▸ **Try it**
Below is a listing to repeat exactly, with its pictures left out.

▸ **Data shown**

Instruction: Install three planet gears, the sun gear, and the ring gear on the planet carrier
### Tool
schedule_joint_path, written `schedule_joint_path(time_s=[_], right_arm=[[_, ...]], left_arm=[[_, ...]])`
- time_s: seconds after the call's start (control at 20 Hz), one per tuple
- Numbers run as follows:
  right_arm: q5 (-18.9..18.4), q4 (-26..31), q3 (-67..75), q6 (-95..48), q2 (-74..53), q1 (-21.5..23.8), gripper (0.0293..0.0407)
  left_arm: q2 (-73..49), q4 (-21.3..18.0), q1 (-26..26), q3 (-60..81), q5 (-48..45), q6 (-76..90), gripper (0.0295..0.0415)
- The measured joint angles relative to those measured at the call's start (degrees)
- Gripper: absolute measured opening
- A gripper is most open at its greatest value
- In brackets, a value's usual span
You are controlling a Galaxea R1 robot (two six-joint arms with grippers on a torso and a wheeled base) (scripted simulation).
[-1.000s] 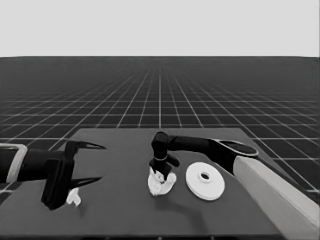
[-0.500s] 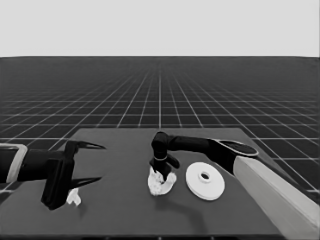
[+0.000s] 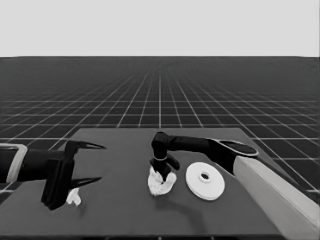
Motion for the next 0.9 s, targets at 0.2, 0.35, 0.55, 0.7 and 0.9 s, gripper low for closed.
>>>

▸ **Result for this task**
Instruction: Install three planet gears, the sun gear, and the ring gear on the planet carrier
### Tool
schedule_joint_path, written `schedule_joint_path(time_s=[_], right_arm=[[_, ...]], left_arm=[[_, ...]])`
- time_s: seconds after the call's start (control at 20 Hz), one per tuple
- Numbers run as follows:
  right_arm: q5 (-18.9..18.4), q4 (-26..31), q3 (-67..75), q6 (-95..48), q2 (-74..53), q1 (-21.5..23.8), gripper (0.0293..0.0407)
  left_arm: q2 (-73..49), q4 (-21.3..18.0), q1 (-26..26), q3 (-60..81), q5 (-48..45), q6 (-76..90), gripper (0.0295..0.0415)
- The measured joint angles relative to those measured at the call's start (degrees)
- Gripper: absolute measured opening
- A gripper is most open at its greatest value
- In brackets, a value's usual span
You are controlling a Galaxea R1 robot (two six-joint arms with grippers on a torso and a wheeled base) (scripted simulation).
[-1.000s] 
[-0.500s] 
[+0.000s] 
Motion for the next 0.9 s, targets at 0.2, 0.35, 0.55, 0.7 and 0.9 s, gripper low for closed.
>>>

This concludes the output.